_Assigned task_: Would you reproduce, without any alteration, the lines from the opening line of the entries through the line that has "(322, 385) to (386, 356): 0.99" in it?

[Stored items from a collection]
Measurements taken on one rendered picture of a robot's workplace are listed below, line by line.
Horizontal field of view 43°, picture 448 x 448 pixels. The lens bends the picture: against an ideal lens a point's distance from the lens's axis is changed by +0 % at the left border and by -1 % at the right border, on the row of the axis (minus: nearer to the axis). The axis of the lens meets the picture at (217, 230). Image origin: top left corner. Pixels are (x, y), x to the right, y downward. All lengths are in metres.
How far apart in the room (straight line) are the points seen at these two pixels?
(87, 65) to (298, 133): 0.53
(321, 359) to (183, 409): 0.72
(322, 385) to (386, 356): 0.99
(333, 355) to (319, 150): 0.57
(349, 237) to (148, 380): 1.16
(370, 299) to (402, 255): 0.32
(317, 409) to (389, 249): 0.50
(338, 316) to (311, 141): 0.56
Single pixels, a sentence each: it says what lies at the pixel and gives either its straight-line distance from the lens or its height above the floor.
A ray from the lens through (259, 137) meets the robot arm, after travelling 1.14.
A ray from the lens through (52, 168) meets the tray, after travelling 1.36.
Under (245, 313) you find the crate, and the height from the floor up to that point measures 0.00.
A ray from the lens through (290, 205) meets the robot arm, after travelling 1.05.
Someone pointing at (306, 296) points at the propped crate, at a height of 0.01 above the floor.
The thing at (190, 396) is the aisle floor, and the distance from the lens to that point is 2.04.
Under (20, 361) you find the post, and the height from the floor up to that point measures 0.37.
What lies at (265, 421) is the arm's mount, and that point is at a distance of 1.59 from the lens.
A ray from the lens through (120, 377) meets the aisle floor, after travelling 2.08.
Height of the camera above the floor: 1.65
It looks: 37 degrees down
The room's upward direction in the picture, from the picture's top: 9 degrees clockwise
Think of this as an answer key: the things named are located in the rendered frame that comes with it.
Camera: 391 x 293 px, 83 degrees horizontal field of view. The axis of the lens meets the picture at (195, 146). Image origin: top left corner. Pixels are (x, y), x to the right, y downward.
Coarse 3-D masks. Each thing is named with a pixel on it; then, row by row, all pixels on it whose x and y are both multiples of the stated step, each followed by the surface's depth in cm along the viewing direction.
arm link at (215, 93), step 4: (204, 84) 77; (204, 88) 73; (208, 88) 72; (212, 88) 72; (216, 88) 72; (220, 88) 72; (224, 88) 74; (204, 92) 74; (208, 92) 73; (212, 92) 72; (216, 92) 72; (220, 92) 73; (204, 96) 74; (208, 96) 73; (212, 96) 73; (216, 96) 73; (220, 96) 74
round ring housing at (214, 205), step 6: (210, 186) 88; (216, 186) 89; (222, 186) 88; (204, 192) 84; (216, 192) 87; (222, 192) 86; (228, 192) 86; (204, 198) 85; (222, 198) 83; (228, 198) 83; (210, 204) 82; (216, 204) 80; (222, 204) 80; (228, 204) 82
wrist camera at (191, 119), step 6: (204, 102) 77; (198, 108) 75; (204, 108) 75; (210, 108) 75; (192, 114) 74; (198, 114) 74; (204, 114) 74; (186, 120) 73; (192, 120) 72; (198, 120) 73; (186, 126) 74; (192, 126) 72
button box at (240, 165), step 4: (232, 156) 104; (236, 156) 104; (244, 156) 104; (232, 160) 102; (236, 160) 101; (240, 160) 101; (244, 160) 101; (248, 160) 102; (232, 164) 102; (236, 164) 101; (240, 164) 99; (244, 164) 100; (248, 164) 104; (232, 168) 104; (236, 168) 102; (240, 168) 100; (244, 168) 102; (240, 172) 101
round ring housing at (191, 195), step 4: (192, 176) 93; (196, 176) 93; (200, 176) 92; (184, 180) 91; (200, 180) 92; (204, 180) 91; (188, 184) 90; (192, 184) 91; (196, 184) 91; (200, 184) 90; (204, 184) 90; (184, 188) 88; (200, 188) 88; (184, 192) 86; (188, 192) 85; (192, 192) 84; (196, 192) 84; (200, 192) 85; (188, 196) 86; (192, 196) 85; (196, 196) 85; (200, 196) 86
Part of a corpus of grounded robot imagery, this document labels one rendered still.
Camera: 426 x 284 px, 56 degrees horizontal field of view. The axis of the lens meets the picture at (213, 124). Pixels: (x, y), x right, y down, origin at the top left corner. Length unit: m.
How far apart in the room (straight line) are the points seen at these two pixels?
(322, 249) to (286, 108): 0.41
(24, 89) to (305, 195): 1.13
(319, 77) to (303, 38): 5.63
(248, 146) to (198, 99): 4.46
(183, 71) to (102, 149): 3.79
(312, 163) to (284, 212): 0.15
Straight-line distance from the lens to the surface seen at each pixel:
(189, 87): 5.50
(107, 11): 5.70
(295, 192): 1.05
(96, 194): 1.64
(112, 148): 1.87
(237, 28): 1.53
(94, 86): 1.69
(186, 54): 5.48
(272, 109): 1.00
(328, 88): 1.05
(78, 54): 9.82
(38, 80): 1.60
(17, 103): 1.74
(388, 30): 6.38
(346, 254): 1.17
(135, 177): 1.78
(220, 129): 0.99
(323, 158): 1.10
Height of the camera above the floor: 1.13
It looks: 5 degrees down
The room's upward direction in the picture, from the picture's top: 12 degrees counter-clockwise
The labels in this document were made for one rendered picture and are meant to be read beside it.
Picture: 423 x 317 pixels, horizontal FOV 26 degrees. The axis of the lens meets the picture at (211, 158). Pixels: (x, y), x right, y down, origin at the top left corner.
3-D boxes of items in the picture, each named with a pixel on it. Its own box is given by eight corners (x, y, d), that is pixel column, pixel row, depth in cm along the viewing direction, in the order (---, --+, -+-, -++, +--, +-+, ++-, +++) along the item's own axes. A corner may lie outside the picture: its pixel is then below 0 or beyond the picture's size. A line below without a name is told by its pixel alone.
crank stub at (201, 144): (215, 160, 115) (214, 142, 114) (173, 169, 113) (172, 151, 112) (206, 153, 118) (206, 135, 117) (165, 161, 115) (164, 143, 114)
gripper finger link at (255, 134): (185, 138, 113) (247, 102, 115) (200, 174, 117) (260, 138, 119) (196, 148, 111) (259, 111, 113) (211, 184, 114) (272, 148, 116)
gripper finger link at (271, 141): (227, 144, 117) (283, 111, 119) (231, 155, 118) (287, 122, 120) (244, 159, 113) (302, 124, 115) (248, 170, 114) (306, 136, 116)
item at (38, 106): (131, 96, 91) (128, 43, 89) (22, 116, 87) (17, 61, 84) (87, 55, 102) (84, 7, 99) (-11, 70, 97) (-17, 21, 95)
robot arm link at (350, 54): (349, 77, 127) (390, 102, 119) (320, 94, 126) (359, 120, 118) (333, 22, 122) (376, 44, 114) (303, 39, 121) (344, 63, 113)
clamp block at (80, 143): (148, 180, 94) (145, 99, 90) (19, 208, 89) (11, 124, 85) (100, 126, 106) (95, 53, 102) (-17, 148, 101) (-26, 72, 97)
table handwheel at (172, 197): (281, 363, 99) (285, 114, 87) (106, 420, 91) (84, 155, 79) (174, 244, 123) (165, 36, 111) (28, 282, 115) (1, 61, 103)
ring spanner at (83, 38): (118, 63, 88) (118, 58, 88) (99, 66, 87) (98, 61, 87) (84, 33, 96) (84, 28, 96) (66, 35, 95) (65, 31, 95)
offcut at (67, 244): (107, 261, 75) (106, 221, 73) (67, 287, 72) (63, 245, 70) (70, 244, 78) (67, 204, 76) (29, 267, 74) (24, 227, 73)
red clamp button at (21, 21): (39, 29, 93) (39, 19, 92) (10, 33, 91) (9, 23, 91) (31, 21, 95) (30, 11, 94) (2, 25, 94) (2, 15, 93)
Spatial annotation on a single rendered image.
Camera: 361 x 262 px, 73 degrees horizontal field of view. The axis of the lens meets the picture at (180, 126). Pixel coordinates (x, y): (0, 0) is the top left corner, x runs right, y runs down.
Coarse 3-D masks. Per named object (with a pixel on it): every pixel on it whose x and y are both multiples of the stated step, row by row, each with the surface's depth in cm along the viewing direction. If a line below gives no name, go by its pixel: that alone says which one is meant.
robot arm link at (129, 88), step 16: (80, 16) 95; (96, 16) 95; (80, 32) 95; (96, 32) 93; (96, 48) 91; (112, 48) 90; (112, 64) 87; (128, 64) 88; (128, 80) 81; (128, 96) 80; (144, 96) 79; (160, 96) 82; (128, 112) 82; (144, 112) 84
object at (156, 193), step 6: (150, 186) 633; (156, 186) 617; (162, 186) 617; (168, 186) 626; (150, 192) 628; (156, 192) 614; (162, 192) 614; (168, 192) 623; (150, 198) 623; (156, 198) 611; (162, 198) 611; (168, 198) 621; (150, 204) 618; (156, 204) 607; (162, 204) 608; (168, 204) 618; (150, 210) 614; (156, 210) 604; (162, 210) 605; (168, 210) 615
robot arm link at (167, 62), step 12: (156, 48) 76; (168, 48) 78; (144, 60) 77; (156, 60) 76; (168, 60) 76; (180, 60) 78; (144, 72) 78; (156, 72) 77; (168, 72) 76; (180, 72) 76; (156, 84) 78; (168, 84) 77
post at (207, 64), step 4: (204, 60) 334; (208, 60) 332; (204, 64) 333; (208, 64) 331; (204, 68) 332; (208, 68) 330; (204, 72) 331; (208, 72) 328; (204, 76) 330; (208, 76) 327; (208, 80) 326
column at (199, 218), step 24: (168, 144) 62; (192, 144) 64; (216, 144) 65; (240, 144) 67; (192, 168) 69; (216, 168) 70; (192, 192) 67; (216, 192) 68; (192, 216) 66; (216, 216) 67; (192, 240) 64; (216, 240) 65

_Answer to this exercise_:
Measurements taken on one rendered picture of a robot's workplace are listed below, line by line.
Horizontal field of view 43°, picture 448 x 448 pixels. The lens bends the picture: against an ideal lens a point's distance from the lens's axis is changed by +0 % at the left border and by -1 % at the right border, on the row of the axis (minus: nearer to the axis). The axis of the lens meets the picture at (217, 230). Image origin: top left corner. Pixels are (x, y), x to the right, y downward. All lengths are in metres.
How far apart in the room (straight line) are the points seen at these two pixels?
(87, 65) to (298, 133): 0.53
(321, 359) to (183, 409): 0.72
(322, 385) to (386, 356): 0.99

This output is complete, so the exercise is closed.